Ver traducción automática
Esta es una traducción automática. Para ver el texto original en inglés haga clic aquí
#Novedades de la industria
{{{sourceTextContent.title}}}
Cómo reducir los costes logísticos de la cadena de frío sin comprometer el cumplimiento: 6 palancas accionables
{{{sourceTextContent.subTitle}}}
La presión de los costes en la distribución alimentaria es implacable. Los precios de la energía, los problemas de personal y los márgenes cada vez más ajustados obligan a los responsables de transporte y a los equipos de compras a reducir costes sin dejar de cumplir la normativa. He aquí seis palancas concretas para conseguirlo
{{{sourceTextContent.description}}}
1. Piense en el coste total de propiedad, no en el precio de compra
Un contenedor aislado de bajo coste puede ser un 30% más barato de entrada, pero si su vida útil es la mitad que la de una unidad de calidad, su coste total de propiedad a 10 años será probablemente más elevado.
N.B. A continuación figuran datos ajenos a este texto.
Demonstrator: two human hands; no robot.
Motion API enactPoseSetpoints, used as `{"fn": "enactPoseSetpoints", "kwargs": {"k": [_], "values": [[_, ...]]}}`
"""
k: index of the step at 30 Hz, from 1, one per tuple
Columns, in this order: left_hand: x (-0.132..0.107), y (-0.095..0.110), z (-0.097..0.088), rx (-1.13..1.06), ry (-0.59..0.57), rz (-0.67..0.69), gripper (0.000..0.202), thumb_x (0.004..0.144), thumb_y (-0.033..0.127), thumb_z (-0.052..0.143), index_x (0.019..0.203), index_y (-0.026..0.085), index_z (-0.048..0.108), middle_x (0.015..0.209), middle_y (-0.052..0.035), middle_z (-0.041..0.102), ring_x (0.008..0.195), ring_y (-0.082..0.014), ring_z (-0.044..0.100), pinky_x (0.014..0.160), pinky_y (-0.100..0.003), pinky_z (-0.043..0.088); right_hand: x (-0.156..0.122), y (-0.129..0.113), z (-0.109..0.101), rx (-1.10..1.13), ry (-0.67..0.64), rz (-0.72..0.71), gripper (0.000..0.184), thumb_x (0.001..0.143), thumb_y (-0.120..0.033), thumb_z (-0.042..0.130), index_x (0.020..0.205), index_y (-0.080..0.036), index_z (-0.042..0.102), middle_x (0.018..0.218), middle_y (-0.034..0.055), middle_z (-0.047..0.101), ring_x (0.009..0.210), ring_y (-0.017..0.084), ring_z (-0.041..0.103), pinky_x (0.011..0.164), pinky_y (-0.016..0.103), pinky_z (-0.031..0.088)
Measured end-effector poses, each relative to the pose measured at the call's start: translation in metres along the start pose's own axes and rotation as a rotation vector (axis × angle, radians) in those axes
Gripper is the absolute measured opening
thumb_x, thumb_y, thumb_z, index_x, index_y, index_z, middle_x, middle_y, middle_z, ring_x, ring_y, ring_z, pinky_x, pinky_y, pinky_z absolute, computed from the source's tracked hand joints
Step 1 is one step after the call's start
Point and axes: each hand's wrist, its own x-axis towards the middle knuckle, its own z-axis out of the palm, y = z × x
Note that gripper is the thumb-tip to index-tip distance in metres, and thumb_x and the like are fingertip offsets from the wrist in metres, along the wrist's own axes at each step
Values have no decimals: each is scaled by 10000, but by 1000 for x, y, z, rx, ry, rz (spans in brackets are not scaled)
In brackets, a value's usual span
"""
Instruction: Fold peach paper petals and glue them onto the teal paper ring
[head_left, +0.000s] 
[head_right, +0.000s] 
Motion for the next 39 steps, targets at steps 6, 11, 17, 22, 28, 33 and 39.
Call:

Antes de comparar soluciones, tenga en cuenta los costes de adquisición, energía, mantenimiento, renovación de la certificación ATP y final de la vida útil.
2. Audite y dimensione correctamente su flota de equipos
Muchos operadores gestionan flotas construidas de forma incremental, sin una visión global de los índices de utilización o del estado de cumplimiento. Una auditoría estructurada de la flota suele revelar el exceso y la falta de equipos por intervalo de temperatura, lo que permite reducir la flota y mejorar los niveles de servicio. La puesta en común de equipos entre circuitos es una palanca infrautilizada que puede generar ahorros significativos.
3. Priorizar las soluciones isotérmicas pasivas para rutas cortas y medias
Para las rutas de entrega de menos de 8-10 horas, los contenedores isotérmicos pasivos cargados con placas eutécticas y cargados en vehículos estándar (no refrigerados) pueden sustituir a los camiones refrigerados. El ahorro es considerable: menor coste de adquisición del vehículo, ausencia de mantenimiento de la unidad de refrigeración y reducción del consumo de combustible entre un 10 y un 20%.
4. Optimizar la gestión de las placas eutécticas
Los costes de recarga pueden reducirse programando las horas de menor consumo eléctrico, optimizando la densidad de carga de las cámaras frigoríficas y calibrando el número exacto de placas por contenedor y ruta. Seleccionar la especificación de placa adecuada para cada circuito -ni sobredimensionada ni subdimensionada- es una decisión de ingeniería que repercute directamente tanto en el coste como en el rendimiento.
5. Invertir en prevención para evitar costes de incumplimiento
Una sola desviación de temperatura documentada en una entrega de alimentos frescos puede provocar la denegación de la entrega, sanciones contractuales y advertencias formales, y la repetición de incidentes puede llevar a la retirada del producto de la lista. Los sistemas de control continuo de la temperatura reducen las pérdidas de producto, automatizan los informes APPCC e identifican los equipos de bajo rendimiento antes de que se produzcan incidentes. El retorno de la inversión es mensurable.
6. Construir una asociación, no sólo una relación con el proveedor
Los operadores con mejores resultados trabajan con los proveedores de equipos como socios a largo plazo: contratos de mantenimiento preventivo planificado, asistencia para la renovación de certificaciones, supervisión reglamentaria y opciones de alquiler flexibles para los picos estacionales. Los modelos híbridos, en los que se posee una flota básica y se alquila para los picos de demanda, ofrecen lo mejor de ambos enfoques.
Reducir los costes logísticos de la cadena de frío y reforzar el cumplimiento de la normativa no son objetivos contradictorios, sino complementarios cuando se abordan de forma sistemática.